The interior was spectacularly adorned as well, from the room into which the Presidents and First Ladies entered and through which they walked the receiving line, to the banquet hall itself.
(After the dinner, I managed to sneak in a selfie with fellow State Banquet attendee A.R. Rahman, the Academy Award- and Grammy Award-winning musician who composed the soundtrack for the 2008 hit movie Slumdog Millionaire.)
And then, seemingly just a moment after we’d arrived, it was time to return home. Even that part of the trip was memorable— mainly because of the ride home. I’d seen pictures of it and seen movies about it, but I had never before flown on Air Force One. It gave me chills to get an up-close view of the plane with the iconic “United States of America” emblazoned on the side.
It was incredible to be on board and see the professional Air Force staff at work. And I can reveal that they stock a good number of Reese’s Peanut Butter Cups (helpful for me), among other accoutrements.

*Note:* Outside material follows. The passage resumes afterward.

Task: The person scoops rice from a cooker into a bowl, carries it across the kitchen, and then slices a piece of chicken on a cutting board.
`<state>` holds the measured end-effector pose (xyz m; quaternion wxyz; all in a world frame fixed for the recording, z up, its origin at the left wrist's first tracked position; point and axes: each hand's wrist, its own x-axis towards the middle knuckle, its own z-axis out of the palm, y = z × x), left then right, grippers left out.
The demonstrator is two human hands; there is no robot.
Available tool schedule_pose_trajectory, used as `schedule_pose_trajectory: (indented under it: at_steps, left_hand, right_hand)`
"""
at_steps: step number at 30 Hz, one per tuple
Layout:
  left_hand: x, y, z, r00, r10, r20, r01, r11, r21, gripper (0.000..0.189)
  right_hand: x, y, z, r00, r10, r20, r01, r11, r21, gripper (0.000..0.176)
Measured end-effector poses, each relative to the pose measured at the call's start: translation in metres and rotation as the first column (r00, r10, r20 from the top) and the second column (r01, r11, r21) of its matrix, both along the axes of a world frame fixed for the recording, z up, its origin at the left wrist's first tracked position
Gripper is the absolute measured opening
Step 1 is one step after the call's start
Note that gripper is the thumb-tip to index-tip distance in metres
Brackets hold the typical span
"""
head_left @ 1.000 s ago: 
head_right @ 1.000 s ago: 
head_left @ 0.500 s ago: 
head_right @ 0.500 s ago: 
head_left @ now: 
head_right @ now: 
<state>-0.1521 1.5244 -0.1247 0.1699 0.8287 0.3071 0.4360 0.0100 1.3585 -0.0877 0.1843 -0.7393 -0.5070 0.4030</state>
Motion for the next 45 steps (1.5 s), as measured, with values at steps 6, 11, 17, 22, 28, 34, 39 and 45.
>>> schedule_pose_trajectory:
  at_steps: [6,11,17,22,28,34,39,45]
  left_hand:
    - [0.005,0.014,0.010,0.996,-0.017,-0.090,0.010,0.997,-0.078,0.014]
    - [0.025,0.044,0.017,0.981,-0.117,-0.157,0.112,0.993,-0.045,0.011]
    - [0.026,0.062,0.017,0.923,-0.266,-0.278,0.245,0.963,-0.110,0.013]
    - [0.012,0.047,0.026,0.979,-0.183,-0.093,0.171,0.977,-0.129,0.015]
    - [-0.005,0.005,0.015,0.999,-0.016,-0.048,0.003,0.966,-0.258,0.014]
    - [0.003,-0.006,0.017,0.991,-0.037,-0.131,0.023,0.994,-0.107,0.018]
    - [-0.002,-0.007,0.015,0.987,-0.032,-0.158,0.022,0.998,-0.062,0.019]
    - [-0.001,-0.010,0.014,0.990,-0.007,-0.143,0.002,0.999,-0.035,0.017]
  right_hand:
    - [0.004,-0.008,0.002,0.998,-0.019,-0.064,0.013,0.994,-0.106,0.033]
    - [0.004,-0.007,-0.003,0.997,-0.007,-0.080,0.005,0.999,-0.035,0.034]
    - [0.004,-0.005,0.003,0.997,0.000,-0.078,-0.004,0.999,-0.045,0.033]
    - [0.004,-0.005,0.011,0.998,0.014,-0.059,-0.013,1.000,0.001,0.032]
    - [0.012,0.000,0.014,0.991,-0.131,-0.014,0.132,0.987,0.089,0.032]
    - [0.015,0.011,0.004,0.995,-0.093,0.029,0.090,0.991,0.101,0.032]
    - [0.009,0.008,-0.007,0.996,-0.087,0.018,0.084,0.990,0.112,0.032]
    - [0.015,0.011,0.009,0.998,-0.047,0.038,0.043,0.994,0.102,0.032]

Having returned to the United States, I’ve had a chance to reflect on the trip to India. I feel an even deeper appreciation of the common values our countries share, an even stronger determination to help bring the world’s oldest and largest democracies even closer together, and ever more gratitude for all it means to be an Indian-American. This trip was professionally and personally meaningful for me, and I’ll always cherish the opportunity.